== Try it ==
Each line of the listing must be set down exactly as it stands.

== Available data ==

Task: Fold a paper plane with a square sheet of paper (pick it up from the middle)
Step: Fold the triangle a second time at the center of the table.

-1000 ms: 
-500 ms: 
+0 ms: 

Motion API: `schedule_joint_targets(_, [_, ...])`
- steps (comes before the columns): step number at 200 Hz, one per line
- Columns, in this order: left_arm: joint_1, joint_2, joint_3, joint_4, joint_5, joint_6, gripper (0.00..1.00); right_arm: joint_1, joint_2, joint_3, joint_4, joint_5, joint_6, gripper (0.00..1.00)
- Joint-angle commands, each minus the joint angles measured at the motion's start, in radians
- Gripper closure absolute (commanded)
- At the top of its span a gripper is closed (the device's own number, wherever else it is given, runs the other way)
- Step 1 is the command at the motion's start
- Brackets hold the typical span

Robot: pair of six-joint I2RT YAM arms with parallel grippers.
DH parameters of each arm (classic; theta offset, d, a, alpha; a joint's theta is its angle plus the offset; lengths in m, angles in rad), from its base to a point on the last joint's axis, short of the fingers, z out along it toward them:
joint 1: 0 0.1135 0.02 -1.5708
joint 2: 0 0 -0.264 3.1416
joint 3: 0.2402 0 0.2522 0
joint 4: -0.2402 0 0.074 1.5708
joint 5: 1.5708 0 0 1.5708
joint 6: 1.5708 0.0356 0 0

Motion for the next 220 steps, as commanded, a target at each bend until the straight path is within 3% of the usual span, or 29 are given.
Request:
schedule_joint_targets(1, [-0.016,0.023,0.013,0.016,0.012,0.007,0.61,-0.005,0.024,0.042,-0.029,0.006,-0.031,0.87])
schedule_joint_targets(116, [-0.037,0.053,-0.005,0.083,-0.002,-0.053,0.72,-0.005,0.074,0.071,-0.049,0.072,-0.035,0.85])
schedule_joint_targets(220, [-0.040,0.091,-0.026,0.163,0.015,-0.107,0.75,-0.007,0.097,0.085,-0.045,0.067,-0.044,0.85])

== Your response ==
Task: Fold a paper plane with a square sheet of paper (pick it up from the middle)
Step: Fold the triangle a second time at the center of the table.

-1000 ms: 
-500 ms: 
+0 ms: 

Motion API: `schedule_joint_targets(_, [_, ...])`
- steps (comes before the columns): step number at 200 Hz, one per line
- Columns, in this order: left_arm: joint_1, joint_2, joint_3, joint_4, joint_5, joint_6, gripper (0.00..1.00); right_arm: joint_1, joint_2, joint_3, joint_4, joint_5, joint_6, gripper (0.00..1.00)
- Joint-angle commands, each minus the joint angles measured at the motion's start, in radians
- Gripper closure absolute (commanded)
- At the top of its span a gripper is closed (the device's own number, wherever else it is given, runs the other way)
- Step 1 is the command at the motion's start
- Brackets hold the typical span

Robot: pair of six-joint I2RT YAM arms with parallel grippers.
DH parameters of each arm (classic; theta offset, d, a, alpha; a joint's theta is its angle plus the offset; lengths in m, angles in rad), from its base to a point on the last joint's axis, short of the fingers, z out along it toward them:
joint 1: 0 0.1135 0.02 -1.5708
joint 2: 0 0 -0.264 3.1416
joint 3: 0.2402 0 0.2522 0
joint 4: -0.2402 0 0.074 1.5708
joint 5: 1.5708 0 0 1.5708
joint 6: 1.5708 0.0356 0 0

Motion for the next 220 steps, as commanded, a target at each bend until the straight path is within 3% of the usual span, or 29 are given.
Request:
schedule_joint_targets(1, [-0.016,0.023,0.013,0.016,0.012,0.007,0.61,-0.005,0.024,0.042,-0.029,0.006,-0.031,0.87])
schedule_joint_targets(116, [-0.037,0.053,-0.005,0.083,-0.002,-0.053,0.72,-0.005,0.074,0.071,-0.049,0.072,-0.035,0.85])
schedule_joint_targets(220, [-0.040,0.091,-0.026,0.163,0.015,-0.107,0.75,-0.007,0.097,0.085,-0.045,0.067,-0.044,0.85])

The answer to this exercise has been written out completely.